Within each stand, three 144 m2 plots were established by selecting homogeneous soil and stand conditions, and 20 soil cores (Ø = 2.6 cm) were sampled in a grid design. Each soil core was divided into four layers: the forest floor (horizons of forest litter at various stages of decomposition; hereafter LFH layer) and three mineral soil layers (0–5 cm (M1); 5–15 cm (M2) and 15–30 cm (M3)). The LFH horizons were sampled as one layer due to their highly variable thickness and composition, ranging from litter with no ground flora to a continuous and thick cover of mosses, a highly variable degree of litter being mixed into the floor (F) horizon, as well as varying presence of litter (L), F and humus (H) horizons within and between plots and locations.
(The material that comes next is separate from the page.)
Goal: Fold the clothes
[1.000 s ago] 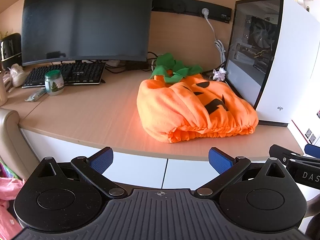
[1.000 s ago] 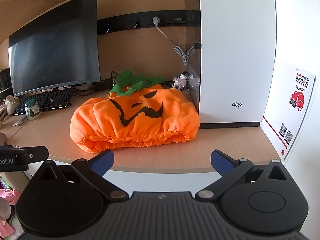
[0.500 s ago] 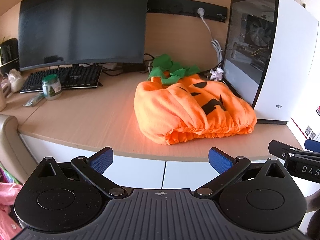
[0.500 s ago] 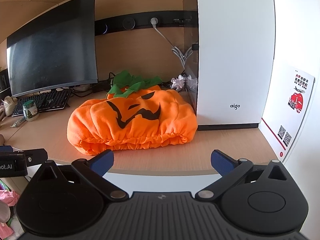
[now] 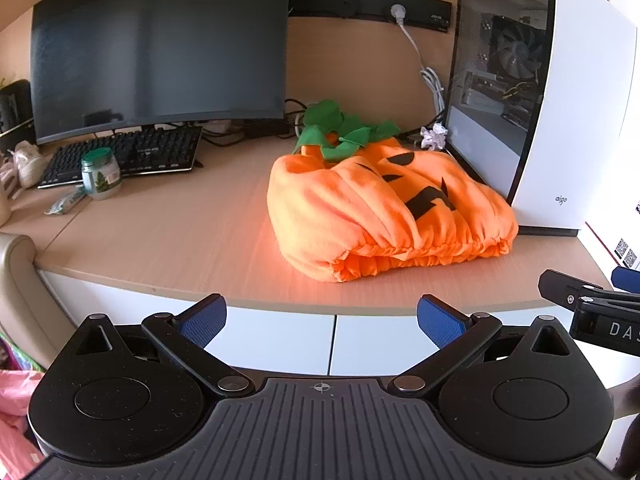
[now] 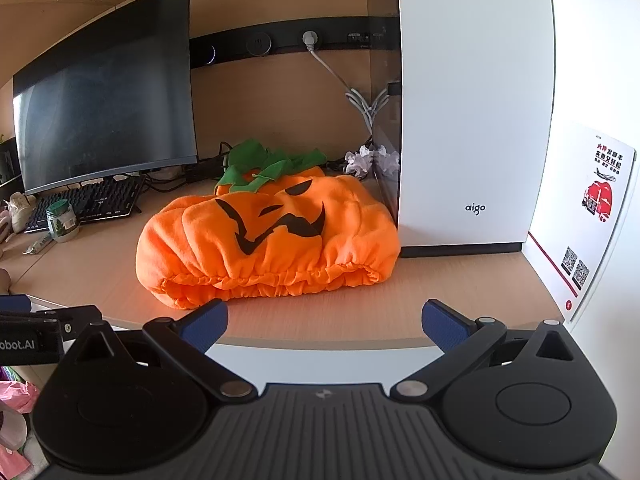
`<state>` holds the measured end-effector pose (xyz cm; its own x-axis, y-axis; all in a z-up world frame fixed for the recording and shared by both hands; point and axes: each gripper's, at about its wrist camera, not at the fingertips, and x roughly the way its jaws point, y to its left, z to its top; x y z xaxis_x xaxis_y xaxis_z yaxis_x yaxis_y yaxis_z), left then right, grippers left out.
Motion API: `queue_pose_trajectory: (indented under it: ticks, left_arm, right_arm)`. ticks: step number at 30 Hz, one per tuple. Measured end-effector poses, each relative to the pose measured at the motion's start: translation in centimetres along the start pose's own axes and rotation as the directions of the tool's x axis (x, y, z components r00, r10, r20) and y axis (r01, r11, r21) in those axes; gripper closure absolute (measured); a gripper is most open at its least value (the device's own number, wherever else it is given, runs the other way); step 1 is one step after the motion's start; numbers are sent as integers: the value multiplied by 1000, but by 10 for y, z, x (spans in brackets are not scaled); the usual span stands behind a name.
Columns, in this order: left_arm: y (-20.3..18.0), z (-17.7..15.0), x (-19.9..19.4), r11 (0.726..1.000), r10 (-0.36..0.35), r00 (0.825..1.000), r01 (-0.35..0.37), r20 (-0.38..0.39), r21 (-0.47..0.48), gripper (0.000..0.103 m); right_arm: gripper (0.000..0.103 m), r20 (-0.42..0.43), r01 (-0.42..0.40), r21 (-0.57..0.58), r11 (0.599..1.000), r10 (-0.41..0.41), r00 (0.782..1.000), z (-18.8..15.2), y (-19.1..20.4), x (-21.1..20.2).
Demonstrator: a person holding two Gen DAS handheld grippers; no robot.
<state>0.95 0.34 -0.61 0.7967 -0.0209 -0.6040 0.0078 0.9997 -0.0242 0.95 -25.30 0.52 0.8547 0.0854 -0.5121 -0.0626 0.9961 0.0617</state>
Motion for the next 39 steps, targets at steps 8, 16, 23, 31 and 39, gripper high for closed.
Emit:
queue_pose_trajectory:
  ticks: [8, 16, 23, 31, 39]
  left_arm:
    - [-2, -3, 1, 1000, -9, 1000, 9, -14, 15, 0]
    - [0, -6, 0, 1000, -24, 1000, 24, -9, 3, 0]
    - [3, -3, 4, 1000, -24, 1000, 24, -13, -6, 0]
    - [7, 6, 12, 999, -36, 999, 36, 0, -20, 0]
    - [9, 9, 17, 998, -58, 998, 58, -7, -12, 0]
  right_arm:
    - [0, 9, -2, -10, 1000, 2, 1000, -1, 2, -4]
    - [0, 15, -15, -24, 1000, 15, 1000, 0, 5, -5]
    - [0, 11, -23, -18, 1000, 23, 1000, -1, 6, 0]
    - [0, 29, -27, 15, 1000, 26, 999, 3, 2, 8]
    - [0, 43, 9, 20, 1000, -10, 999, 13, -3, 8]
The 20 cores from each plot were pooled into one composite sample per layer, resulting in a total of 96 samples (4 locations × 2 tree species × 3 plots × 4 depths). Samples for DNA and ergosterol analyses were stored at −20°C immediately after collection, whereas samples for chemistry analysis were kept cool during transport and frozen immediately after returning them to the laboratory. Prior to the DNA and ergosterol analyses, the soil was homogenized by passing it through a 2 mm sterilized sieve, followed by freeze‐drying and pulverizing using a FastPrep instrument (MP Biomedicals, Illkirch‐Graffenstaden, France).
Ergosterol and soil chemistry analyses
We measured concentrations of ergosterol (as a proxy for fungal biomass) in freeze‐dried and finely ground soil fractions, following the protocol of Ransedokken et al. (2019). Methods on soil chemistry (exchangeable elements, pH, organic matter and C and N concentrations), soil SOC and N stocks, understory vegetation cover and biomass and aboveground C and N stocks are given in Kjønaas et al. (2021).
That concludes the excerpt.